--- START ---

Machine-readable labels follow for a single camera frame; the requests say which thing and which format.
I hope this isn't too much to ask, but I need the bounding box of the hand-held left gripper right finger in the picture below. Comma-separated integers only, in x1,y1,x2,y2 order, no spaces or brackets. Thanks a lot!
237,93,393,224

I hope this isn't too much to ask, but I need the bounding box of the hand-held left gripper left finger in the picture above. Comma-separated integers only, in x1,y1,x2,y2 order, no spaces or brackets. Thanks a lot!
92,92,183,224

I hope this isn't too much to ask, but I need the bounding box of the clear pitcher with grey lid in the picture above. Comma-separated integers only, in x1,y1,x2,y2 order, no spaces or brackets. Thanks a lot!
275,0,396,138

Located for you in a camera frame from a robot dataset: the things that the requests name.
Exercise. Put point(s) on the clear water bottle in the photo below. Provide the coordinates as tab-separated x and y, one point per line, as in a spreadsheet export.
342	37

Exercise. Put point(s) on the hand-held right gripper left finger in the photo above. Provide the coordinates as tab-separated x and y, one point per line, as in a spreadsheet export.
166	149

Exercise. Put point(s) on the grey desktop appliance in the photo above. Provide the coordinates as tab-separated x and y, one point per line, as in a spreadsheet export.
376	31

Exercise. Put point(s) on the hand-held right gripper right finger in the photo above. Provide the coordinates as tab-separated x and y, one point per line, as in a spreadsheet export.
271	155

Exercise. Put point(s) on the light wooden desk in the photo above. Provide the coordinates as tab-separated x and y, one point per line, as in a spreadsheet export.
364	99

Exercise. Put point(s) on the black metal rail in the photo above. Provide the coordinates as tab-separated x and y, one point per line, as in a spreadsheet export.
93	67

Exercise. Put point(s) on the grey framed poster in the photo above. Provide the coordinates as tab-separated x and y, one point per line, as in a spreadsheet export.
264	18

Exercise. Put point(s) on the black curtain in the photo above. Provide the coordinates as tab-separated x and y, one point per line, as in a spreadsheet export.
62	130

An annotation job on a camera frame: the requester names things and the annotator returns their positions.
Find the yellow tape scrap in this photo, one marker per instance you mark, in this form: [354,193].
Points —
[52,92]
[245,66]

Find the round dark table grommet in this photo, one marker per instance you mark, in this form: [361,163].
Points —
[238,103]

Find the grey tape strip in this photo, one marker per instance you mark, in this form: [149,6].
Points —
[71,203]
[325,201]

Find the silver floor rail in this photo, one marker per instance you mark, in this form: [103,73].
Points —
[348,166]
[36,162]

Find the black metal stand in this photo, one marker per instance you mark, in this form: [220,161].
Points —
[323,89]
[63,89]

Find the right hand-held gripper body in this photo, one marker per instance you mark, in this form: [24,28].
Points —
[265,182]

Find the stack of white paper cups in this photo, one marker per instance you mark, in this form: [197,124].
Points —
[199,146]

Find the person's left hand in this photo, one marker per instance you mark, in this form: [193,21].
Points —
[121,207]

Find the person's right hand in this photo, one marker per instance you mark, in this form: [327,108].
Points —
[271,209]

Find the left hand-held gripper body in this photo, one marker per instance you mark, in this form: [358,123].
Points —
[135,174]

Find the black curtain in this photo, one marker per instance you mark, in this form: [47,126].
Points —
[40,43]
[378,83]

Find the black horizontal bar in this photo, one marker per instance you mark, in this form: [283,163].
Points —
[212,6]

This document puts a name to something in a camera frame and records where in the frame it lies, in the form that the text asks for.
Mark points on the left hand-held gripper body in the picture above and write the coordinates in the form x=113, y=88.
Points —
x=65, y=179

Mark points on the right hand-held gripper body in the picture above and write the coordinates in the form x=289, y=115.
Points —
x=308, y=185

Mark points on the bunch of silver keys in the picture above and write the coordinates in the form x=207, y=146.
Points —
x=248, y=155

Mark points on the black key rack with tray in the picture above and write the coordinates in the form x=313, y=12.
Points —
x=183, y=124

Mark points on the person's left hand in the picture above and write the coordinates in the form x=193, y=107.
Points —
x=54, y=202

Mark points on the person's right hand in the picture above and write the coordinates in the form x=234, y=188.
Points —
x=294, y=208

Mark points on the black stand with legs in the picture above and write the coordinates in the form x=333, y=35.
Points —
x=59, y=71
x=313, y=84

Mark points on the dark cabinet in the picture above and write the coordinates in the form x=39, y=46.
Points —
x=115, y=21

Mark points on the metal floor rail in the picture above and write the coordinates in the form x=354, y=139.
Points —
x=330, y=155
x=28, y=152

--- END ---

What you need to do: Count each line above in which the string "floor" appears, then state only the total.

Completed exercise: 2